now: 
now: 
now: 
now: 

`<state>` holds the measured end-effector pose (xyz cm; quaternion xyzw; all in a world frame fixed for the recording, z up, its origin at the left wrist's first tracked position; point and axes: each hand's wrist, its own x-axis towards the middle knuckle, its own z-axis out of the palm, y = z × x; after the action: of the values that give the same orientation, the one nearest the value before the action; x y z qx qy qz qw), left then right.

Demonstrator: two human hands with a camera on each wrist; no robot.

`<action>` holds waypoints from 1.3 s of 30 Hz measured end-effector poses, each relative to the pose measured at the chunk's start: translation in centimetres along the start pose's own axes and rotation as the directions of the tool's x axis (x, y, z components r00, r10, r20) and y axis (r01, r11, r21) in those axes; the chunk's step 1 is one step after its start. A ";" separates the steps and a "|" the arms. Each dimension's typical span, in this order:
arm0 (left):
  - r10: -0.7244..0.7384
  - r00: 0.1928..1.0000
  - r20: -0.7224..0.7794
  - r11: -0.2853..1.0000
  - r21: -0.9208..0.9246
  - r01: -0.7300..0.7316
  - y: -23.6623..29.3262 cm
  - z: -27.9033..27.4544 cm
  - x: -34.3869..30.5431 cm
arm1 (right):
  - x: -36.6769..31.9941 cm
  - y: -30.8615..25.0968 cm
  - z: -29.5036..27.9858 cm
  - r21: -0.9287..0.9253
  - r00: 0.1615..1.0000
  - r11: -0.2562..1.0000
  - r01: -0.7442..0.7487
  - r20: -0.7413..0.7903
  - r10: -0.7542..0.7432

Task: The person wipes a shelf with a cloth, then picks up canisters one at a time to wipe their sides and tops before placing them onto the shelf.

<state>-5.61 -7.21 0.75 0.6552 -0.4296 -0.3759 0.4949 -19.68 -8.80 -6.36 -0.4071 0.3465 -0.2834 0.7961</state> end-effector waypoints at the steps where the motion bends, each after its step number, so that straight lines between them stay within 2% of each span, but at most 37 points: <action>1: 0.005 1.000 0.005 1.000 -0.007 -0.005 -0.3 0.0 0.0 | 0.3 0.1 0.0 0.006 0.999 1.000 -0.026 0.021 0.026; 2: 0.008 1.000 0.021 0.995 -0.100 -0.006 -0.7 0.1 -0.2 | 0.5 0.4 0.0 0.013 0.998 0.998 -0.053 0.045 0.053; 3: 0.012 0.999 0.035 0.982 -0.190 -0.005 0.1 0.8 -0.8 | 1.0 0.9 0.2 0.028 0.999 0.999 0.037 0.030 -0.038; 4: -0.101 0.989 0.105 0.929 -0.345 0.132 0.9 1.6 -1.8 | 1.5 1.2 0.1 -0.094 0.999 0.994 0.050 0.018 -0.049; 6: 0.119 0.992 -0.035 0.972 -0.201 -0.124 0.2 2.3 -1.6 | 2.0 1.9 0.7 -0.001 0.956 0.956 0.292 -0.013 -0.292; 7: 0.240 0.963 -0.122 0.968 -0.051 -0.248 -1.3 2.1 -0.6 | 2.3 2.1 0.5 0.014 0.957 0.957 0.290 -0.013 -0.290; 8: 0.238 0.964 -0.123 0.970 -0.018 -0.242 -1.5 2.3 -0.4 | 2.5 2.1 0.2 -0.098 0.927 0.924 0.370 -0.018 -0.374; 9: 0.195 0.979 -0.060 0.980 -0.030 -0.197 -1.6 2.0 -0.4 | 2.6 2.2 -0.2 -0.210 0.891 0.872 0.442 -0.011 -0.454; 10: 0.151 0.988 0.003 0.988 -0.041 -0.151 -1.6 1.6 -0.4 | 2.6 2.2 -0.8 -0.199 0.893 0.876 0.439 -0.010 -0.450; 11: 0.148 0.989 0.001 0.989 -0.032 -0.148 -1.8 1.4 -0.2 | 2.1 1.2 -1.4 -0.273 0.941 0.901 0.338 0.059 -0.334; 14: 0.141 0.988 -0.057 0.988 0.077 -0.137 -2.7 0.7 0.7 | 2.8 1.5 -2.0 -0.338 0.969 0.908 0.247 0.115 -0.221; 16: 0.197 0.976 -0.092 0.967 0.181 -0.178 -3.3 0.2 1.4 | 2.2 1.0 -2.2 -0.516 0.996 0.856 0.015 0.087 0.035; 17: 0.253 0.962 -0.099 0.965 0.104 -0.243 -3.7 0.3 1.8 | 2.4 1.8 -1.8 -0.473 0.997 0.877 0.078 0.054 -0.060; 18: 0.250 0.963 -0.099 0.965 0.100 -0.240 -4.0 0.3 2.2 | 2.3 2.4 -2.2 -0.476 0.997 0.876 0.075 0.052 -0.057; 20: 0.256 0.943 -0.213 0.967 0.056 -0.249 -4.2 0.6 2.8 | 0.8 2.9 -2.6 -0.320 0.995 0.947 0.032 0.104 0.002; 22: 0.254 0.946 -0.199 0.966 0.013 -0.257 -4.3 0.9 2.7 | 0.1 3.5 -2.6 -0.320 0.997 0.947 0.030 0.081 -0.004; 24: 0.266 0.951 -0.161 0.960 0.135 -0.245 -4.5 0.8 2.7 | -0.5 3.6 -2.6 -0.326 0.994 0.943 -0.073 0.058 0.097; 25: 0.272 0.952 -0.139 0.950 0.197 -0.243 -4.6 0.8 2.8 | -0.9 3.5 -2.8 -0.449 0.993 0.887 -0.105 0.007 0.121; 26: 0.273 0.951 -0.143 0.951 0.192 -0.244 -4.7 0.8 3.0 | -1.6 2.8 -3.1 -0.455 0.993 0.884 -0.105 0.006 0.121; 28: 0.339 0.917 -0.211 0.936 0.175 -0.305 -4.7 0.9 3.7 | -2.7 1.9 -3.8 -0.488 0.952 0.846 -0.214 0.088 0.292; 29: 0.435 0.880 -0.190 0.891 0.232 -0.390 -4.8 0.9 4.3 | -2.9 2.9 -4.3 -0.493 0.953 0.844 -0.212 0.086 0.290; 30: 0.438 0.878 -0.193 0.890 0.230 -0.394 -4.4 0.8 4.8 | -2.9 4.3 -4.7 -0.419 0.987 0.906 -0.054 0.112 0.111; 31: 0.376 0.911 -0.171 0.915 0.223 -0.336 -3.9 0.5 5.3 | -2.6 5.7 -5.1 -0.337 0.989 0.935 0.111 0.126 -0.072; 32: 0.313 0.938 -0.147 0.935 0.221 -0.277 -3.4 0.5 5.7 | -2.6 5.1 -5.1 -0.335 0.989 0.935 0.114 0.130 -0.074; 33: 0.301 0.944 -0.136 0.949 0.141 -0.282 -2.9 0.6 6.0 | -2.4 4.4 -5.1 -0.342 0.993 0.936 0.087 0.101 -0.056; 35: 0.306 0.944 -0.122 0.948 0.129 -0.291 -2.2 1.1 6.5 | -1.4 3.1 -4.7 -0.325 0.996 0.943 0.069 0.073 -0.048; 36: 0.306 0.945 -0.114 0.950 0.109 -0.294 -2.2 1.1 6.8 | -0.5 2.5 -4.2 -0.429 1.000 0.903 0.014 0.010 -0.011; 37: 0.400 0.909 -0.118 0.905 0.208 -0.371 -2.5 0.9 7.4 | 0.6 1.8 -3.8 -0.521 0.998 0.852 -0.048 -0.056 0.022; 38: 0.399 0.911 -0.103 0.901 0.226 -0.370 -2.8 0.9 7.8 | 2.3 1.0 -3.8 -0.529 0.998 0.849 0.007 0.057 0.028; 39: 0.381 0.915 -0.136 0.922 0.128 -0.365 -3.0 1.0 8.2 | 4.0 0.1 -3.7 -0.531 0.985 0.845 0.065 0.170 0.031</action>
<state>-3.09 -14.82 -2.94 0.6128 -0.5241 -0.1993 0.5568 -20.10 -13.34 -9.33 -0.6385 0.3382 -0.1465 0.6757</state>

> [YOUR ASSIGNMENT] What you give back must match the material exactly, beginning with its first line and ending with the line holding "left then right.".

> [PROBLEM SOLUTION]
now: 
now: 
now: 
now: 

`<state>` holds the measured end-effector pose (xyz cm; quaternion xyzw; all in a world frame fixed for the recording, z up, its origin at the left wrist's first tracked position; point and axes: each hand's wrist, its own x-axis towards the middle knuckle, its own z-axis out of the palm, y = z × x; after the action: of the values that give the same orientation, the one nearest the value before the action; x y z qx qy qz qw), left then right.

Work on this exercise is finished.